Monday, January 29, 2007

Resistance Is Necessary

Resisting Car Culture In China

More Chinese are abandoning their bicycles -- not because they now own cars but because the dramatic increase in automobile use is making city streets too dangerous for cycling. But cyclists are fighting back.
"In the 1970s, private cars were almost non-existent in China, but over the past decade vehicle ownership has skyrocketed. Last year, the country became the world's second-biggest car market, behind the United States. Sales of new vehicles in China (including cars, trucks and buses) soared 25 per cent last year to reach 7.2 million. The total number of motor vehicles in China is projected to reach 130 million within the next 15 years. In Beijing alone, there are 1,000 new cars on the streets every day. As a result, bicycles are increasingly being squeezed to the margins. The streets are choked with traffic and automobile fumes. New roads are sometimes built without any bike lanes. Hundreds of bicyclists are killed in collisions with cars every year. Pedal power has become so life-threatening that many Chinese have abandoned their bicycles. All of this is provoking a backlash across China. A movement is emerging to promote the rights of bicyclists. Environmentalists are calling for bike lanes to be restored and expanded. Newspapers are crusading on behalf of bicyclists, investigating the scandal of roads without bike lanes."
Source: The Globe and Mail, Jan 20. (Thanks to Matt in Detroit for the tip)

6 comments:

allderblob said...

Hey Martin the article makes reference to a story you put up on BLD about some white woman in Beijing standing up to cars in the bikelane.

I sent a letter to the globe about their story--not published, to my knowledge:

To the Editor:

Geoffrey York writes: "When a female bicyclist was photographed in a confrontation with a motorist who had intruded into a bike lane in Beijing, she became an instant celebrity. The media hailed her as a hero, and the motorist was forced to apologize." All this is true, but York fails to mention the "instant celebrity" was a white woman. The source is here: http://www.zonaeuropa.com/20061027_1.htm.

The story is complicated by the fact that the lane in question was said by police to be a "shared lane," in the Beijing style: a collector lane off one of the city's wide boulevards, open to both motorized and human-powered vehicles.

Having recently returned from a Beijing visit, I saw first-hand the dangerous mix of cars, bikes and motorbikes in these collector-lanes. Cars often push into these lanes to make an end-run around the clogged central lanes of the boulevards.

It is likely that most of the car owners and taxi drivers who are clogging the streets of Beijing today are relative new-comers to automobile ownership; what is remarkable is that despite this fact they have no empathy or respect for the cyclists and pedestrians with whom they share the streets.

Is there a lesson here for Canadian cities? Or is it the other way around? While in China now anyone who has the money travels by car or taxi, leaving only the poor to get around by human power, in Canada a significant percentage of urban cyclists are middle-class, well-educated tax-payers who've chosen to ride a bike.

In Toronto, councillors made a move to encourage more motorbike use by eliminating their on-street parking fees.
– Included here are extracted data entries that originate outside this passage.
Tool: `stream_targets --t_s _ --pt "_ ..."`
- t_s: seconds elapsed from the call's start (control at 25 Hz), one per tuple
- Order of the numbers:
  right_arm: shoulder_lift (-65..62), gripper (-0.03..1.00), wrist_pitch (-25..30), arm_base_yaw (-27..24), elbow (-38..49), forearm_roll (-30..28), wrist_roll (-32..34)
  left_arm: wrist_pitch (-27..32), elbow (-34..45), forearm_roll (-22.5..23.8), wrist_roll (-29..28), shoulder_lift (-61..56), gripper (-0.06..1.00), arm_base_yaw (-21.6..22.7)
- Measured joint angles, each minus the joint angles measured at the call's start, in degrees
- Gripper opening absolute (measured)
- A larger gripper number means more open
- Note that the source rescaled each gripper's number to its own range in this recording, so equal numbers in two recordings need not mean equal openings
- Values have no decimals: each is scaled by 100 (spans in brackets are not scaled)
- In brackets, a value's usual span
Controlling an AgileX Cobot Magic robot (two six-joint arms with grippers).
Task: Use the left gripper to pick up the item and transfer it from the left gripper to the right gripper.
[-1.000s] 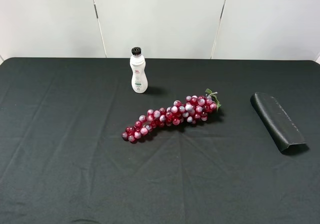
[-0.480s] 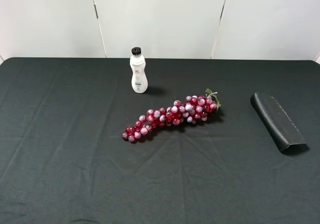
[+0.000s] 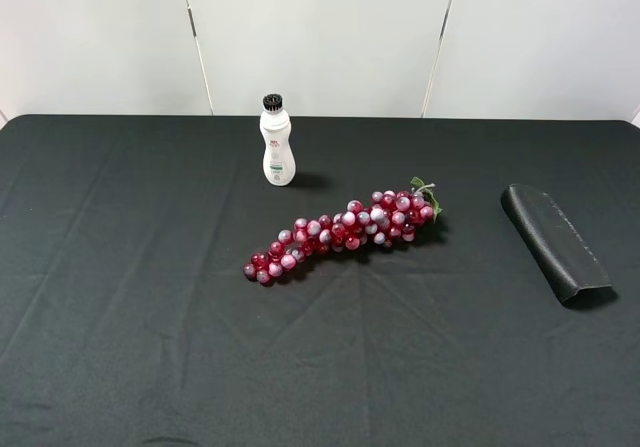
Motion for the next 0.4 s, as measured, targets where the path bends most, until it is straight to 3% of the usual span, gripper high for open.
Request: stream_targets --t_s 0.4 --pt "0 100 0 0 0 0 0 0 0 0 0 0 100 0"
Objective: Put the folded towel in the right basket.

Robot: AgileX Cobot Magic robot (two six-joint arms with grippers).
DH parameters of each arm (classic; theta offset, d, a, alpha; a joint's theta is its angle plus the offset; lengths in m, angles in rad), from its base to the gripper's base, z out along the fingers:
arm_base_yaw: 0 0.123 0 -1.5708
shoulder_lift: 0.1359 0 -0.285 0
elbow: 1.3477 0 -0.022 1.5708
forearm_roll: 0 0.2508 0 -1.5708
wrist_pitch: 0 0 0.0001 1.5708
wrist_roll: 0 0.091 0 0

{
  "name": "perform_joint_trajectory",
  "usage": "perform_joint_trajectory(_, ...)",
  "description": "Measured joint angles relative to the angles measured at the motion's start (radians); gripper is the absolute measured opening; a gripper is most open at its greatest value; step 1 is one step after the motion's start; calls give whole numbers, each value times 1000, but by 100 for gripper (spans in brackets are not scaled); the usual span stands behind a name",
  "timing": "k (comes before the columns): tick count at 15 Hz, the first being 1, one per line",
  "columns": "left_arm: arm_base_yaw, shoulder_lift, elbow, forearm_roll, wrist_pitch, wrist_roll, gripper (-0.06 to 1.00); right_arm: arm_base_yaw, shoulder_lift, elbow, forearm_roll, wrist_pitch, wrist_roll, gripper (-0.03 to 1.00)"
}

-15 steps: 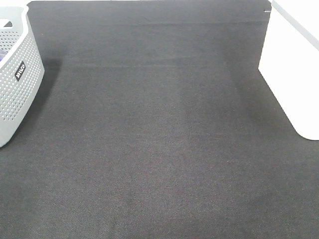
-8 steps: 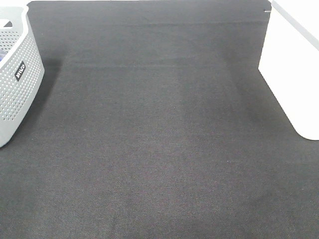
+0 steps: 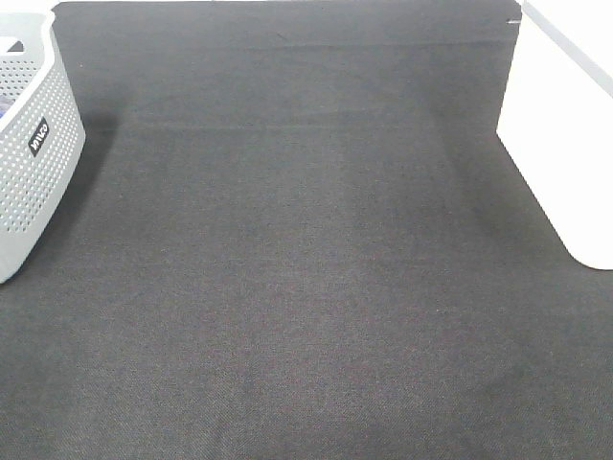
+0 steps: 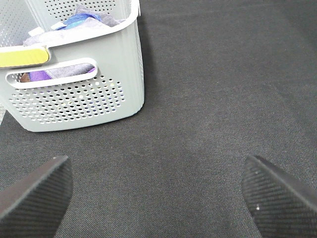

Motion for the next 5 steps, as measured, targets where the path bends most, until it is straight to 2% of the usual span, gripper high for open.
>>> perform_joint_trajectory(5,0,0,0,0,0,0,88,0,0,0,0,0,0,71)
It's quite common now to see motorbikes parked on sidewalks and even tethered to the city's bicycle ringposts.

How long until these well-meaning but deluded councillors move to permit motorbikes the use of dedicated bicycle lanes?
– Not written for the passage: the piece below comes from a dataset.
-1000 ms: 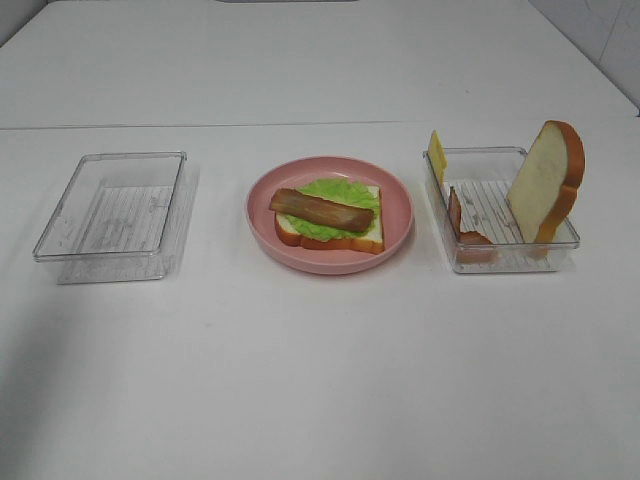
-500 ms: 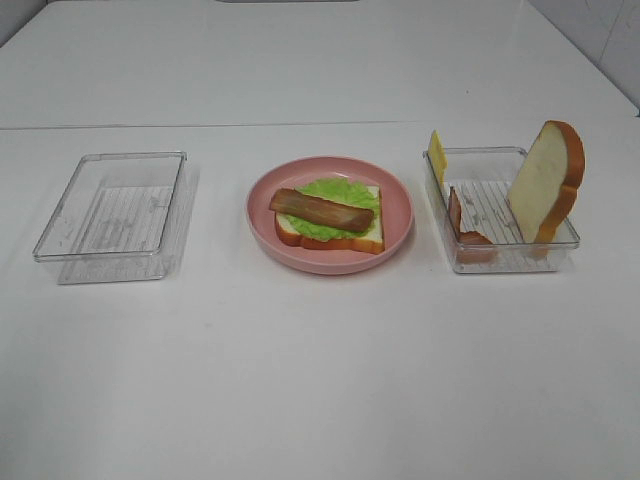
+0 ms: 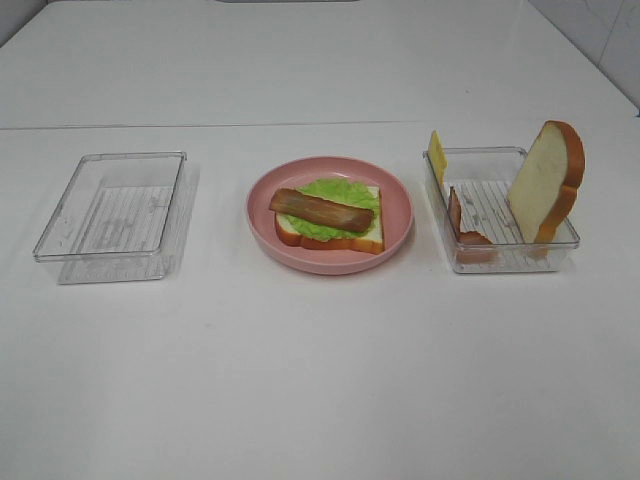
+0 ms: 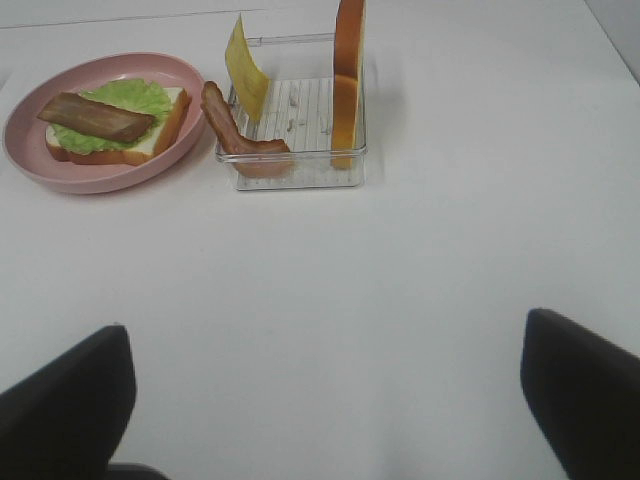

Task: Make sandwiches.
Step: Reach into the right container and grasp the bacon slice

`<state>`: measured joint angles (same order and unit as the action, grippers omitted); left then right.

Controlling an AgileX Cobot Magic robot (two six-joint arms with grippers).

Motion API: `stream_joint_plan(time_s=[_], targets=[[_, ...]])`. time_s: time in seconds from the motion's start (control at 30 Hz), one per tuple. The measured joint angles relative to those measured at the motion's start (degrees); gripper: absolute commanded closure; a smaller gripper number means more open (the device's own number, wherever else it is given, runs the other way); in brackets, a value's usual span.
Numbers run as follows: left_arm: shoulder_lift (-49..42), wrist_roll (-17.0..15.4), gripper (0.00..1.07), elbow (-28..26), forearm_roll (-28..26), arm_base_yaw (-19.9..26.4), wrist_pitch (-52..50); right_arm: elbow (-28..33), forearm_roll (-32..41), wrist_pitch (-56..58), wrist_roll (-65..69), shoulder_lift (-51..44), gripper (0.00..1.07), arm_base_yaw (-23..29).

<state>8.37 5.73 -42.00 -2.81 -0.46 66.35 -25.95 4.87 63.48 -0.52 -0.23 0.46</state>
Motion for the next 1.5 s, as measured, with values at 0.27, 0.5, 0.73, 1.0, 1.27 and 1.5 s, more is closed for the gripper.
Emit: stream_joint_plan(time_s=[0.27, 0.5, 0.73, 1.0, 1.27, 1.5], targets=[[-8.37, -2.81, 0.06, 5.96, -0.29, 0.00, 2.52, 0.00, 0.00, 0.00, 0.00, 0.00, 0.09, 0.00], [-8.71, -2.01, 0.06, 9.68, -4.18, 0.00, 3.15, 0.00, 0.00, 0.00, 0.00, 0.00, 0.09, 0.00], [-8.71, -1.38, 0.06, 10.08, -4.76, 0.00, 1.95, 0.00, 0.00, 0.00, 0.00, 0.00, 0.09, 0.00], [-8.71, -1.26, 0.06, 12.38, -4.30, 0.00, -3.27, 0.00, 0.00, 0.00, 0.00, 0.00, 0.09, 0.00], [-8.71, -1.89, 0.06, 12.49, -4.30, 0.00, -4.18, 0.00, 0.00, 0.00, 0.00, 0.00, 0.09, 0.00], [-8.71, -1.89, 0.06, 12.49, -4.30, 0.00, -4.30, 0.00, 0.00, 0.00, 0.00, 0.00, 0.09, 0.00]])
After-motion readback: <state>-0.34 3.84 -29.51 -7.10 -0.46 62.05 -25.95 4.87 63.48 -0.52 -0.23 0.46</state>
Urban cyclists and pedestrians worldwide need to work together to fight the further erosion of our safe places. We need to work to expand the non-motorized areas of cities. It is significant that China is moving in the other direction.

It's not China that has a lesson for Canada, but the other way around. Just as with the western cyclist who stood up to the car in the Beijing bikelane, we in the western cities need to show China how to be respectful of those among us who choose an environmentally sustainable, healthy and economical mode of transport: the bicycle.

Jacob Allderdice

Anonymous said...

Ewwww.... great pic martino. I want to see that 3x4 feet sized.

Hamish said...

If China starts going to be as "carrupt" as we are here, it's very bad news for our global climate etc. But we need to lead by example: we have to forsake our carazy ways for the bike and transit before our finger-pointing really begins. And meanwhile, we need to start counting and charging for all those carbon emissions for all the "goods" we take in from everywhere in the world.

Da' Square Wheelman, said...

Here are the pictures of Beijing Bicycle Confrontation I posted several months back.

Also, it should be noted that while bike traffic is down in China (as well as India), manufacturing is most definitely not. Tragic how globalization promotes cheap transportation alternatives in the developed world while hindering them precisely where they are needed.

dsw

Anonymous said...

The average chinese person in china couldn't care less about their environment. I find that China is a materialistic society where eveyone wants a piece of bling. Now bicycles are seen as eyesore and it is only for the poor. The motorist have abused the bike lanes many years ago especially in southern major cities. building more bike lanes means more for motorist to take over. The chinese gov't lost face because it takes a "crazy foreign lady" to point out its neglected issues.

Anonymous said...

The Chinese make great scapegoats don't they?